Today, in addition to his academic endeavors, Dr. Delen provides professional education, mentoring, and consulting services to businesses in assessing their analytics, data science. and information system needs, and helping them in developing state-of-the-art computerized decision support systems. He has published over 180 peer-reviewed research articles that appeared in major journals. He has also authored eleven books and textbooks in the broad area of business analytics, data science, and business intelligence. Dr. Delen regularly chairs tracks and mini-tracks at various business analytics and information systems conferences.

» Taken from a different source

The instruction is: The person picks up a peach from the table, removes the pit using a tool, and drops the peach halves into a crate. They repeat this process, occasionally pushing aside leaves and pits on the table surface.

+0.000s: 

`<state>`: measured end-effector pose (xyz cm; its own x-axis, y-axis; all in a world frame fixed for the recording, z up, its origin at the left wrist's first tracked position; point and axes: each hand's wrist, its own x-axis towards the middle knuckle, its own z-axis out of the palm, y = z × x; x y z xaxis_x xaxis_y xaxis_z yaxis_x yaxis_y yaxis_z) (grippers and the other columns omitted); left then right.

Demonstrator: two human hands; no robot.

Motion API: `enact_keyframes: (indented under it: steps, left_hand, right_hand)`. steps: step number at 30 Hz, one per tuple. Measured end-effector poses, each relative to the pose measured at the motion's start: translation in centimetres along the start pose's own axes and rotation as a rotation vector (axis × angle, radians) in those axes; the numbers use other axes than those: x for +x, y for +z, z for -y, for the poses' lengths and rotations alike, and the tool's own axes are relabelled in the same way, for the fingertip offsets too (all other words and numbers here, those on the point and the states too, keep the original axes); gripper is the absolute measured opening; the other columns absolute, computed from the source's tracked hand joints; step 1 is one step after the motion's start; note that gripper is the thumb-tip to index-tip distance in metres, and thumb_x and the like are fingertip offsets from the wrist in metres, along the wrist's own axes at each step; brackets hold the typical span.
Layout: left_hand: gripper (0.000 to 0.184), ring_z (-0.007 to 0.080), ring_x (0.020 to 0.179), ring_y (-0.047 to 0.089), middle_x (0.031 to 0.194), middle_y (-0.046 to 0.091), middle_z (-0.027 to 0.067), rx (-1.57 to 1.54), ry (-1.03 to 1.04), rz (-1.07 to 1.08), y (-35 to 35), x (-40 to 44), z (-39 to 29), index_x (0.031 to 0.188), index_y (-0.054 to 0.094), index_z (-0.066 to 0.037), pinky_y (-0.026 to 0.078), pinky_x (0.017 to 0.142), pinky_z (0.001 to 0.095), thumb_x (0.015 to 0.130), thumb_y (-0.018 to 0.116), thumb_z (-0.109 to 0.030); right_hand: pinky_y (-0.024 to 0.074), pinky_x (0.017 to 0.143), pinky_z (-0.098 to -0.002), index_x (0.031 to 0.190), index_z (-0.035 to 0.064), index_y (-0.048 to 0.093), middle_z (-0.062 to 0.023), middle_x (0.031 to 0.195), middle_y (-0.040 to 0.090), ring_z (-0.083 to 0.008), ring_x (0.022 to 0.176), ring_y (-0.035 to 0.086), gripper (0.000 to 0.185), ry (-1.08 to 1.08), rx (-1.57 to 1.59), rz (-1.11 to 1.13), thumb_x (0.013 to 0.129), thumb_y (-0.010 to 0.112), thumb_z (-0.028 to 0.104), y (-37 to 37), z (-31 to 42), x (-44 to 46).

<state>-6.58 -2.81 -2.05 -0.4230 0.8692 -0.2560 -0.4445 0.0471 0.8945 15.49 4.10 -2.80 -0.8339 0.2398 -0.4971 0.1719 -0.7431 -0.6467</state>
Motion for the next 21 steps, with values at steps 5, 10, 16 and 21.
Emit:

Currently, he is the editor-in-chief for the Journal of Business Analytics and AI in Business (in Frontiers in Artificial Intelligence), senior editor for the Journal of Decision Support Systems, Decision Sciences, and Journal of Business Research, associate editor for Decision Analytics, International Journal of Information and Knowledge Management, and International Journal of RF Technologies, and is on the editorial boards of several other academic journals. He has been the recipient of several research and teaching awards including the prestigious Fulbright scholar, Regents’ Distinguished Teacher and Researcher, President’s Outstanding Researcher, and big data mentor awards.